- **REQUIREMENT**
Scan the data below and report how many lines include the word "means". Nothing else is wanted.

(Stored dataset items)
============
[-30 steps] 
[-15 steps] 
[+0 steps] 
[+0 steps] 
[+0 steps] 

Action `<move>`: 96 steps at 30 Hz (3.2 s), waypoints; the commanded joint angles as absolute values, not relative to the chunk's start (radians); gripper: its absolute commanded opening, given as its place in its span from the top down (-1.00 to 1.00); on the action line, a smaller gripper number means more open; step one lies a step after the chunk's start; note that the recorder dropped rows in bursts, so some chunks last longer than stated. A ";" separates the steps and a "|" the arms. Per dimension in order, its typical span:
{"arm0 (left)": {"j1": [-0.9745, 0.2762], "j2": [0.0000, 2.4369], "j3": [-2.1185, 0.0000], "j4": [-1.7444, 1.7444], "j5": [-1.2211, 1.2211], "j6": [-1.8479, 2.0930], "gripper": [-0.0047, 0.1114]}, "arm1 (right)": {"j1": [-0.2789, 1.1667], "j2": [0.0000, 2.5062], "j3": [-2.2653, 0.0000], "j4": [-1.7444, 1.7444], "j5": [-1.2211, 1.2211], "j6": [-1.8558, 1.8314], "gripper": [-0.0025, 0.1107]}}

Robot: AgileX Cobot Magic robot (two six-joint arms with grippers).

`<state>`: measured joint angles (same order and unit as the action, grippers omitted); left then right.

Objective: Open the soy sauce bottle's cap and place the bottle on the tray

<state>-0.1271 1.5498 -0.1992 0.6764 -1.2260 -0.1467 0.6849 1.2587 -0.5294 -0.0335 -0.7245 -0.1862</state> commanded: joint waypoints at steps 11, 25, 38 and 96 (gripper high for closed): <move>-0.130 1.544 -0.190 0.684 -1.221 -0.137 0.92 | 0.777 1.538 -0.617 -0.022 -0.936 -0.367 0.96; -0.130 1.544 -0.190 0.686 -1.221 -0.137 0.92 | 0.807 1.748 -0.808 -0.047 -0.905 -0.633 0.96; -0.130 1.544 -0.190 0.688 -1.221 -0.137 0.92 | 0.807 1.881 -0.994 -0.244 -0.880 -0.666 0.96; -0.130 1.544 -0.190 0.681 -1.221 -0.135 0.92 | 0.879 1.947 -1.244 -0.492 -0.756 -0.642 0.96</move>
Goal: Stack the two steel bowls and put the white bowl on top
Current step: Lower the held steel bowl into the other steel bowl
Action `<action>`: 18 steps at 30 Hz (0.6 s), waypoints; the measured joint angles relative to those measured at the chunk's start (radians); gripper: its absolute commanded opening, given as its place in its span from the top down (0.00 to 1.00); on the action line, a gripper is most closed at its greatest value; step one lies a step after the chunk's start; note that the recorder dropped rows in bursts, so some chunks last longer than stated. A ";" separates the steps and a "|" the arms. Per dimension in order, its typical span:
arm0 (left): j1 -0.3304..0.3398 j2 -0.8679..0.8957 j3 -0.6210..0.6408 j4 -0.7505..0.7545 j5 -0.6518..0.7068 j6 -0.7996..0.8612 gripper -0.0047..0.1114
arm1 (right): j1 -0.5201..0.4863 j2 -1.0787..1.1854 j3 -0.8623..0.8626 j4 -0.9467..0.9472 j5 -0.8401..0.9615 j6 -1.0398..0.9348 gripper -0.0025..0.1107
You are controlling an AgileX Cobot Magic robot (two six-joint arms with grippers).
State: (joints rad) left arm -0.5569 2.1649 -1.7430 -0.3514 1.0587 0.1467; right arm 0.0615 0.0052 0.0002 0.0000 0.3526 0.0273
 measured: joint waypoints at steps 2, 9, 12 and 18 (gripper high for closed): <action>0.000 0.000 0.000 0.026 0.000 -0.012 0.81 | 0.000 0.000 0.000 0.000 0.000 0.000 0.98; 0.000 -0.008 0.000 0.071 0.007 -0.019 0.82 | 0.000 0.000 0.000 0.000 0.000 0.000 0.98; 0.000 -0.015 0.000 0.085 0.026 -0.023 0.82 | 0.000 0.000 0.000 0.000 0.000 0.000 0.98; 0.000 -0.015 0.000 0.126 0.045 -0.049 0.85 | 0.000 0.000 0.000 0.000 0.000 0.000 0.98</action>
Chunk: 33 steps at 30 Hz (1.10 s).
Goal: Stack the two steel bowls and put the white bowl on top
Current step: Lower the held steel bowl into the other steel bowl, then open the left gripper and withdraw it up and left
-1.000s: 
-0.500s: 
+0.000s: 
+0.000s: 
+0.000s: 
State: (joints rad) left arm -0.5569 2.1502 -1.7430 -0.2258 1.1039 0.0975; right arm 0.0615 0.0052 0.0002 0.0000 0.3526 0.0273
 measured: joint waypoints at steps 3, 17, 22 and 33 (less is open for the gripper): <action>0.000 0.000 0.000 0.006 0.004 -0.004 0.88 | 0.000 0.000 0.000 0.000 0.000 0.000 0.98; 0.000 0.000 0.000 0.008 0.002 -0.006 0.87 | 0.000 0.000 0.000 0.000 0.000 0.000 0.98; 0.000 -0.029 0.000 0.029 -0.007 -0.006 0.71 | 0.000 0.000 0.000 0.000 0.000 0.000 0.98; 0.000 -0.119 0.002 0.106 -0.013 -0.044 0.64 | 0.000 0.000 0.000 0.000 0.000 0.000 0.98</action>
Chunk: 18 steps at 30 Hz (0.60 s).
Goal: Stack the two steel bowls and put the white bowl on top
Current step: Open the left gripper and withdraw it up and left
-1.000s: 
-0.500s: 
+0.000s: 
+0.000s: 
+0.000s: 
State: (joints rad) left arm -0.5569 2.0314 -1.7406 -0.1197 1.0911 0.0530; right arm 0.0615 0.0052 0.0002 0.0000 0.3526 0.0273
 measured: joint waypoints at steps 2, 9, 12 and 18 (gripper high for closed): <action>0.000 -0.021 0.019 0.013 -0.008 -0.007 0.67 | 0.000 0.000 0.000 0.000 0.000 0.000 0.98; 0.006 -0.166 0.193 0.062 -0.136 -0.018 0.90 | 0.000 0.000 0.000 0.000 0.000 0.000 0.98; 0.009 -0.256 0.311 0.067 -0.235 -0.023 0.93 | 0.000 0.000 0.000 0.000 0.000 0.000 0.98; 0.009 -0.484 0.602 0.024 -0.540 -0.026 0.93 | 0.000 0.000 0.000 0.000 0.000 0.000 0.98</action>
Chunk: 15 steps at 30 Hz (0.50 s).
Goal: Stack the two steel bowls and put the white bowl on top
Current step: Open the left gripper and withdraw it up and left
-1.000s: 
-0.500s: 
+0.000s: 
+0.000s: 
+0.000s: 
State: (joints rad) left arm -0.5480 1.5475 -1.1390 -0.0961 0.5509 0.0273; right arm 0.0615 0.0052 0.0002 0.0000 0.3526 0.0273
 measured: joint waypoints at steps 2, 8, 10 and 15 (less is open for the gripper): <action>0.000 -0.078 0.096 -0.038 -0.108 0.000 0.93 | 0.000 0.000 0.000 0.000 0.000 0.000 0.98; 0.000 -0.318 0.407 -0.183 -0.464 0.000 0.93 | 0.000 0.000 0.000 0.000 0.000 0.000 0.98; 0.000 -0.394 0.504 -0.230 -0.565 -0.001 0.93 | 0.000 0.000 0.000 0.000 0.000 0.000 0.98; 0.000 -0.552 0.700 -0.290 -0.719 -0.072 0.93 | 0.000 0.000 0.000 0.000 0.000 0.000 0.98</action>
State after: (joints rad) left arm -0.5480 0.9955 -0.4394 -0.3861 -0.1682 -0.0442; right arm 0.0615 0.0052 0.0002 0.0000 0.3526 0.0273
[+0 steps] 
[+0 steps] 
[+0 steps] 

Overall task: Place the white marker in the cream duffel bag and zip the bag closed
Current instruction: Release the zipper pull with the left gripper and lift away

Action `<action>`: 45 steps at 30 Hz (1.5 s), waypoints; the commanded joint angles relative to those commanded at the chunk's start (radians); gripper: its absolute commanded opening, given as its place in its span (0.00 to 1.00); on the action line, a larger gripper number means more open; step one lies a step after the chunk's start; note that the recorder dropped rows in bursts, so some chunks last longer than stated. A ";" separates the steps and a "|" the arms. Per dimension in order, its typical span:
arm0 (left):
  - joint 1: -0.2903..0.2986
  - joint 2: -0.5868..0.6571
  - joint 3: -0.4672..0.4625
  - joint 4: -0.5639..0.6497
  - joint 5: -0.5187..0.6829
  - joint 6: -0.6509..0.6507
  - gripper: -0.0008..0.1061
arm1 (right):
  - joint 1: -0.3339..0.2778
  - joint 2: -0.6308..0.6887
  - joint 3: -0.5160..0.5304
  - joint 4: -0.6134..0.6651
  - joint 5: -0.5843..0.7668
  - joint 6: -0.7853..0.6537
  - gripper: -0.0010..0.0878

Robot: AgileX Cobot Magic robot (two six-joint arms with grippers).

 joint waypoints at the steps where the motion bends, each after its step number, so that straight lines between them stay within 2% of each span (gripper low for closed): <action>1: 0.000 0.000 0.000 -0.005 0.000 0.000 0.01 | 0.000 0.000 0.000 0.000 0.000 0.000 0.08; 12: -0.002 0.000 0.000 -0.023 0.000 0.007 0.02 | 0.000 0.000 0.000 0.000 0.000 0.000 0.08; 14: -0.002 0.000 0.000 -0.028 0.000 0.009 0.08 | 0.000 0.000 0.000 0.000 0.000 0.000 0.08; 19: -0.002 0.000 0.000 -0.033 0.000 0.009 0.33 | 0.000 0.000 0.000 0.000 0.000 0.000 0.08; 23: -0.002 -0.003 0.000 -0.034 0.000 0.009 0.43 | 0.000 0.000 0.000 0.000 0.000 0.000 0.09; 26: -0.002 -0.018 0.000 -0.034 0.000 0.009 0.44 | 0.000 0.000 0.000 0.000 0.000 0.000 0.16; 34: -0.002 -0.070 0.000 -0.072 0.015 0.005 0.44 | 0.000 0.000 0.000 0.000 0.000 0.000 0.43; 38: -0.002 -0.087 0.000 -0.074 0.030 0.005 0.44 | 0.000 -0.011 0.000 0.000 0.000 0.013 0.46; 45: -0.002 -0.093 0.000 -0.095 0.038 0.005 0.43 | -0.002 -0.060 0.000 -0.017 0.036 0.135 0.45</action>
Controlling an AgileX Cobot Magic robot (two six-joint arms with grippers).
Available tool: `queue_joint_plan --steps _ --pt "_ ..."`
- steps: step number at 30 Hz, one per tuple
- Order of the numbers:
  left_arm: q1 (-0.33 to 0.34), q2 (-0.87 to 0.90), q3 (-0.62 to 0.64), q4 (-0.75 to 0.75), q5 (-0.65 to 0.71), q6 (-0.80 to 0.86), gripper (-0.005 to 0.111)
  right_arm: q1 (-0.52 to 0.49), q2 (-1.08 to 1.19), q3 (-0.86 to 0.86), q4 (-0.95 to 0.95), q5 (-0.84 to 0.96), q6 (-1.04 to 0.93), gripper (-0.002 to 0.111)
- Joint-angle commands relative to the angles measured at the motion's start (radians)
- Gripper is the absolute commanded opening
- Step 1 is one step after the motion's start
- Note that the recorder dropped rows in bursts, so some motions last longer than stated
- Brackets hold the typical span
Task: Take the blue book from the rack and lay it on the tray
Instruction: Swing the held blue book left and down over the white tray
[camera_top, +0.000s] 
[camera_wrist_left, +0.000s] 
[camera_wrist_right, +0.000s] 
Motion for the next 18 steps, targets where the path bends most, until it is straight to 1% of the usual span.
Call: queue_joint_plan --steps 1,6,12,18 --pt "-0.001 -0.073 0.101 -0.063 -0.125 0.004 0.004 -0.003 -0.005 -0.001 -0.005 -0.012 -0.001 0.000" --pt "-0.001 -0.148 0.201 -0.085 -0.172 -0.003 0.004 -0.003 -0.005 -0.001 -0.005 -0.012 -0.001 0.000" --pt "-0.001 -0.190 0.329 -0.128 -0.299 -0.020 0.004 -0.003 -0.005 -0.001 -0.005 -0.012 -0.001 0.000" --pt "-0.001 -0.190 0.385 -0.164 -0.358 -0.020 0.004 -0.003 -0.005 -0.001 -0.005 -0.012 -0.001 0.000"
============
- **OUTPUT OF THE EXERCISE**
2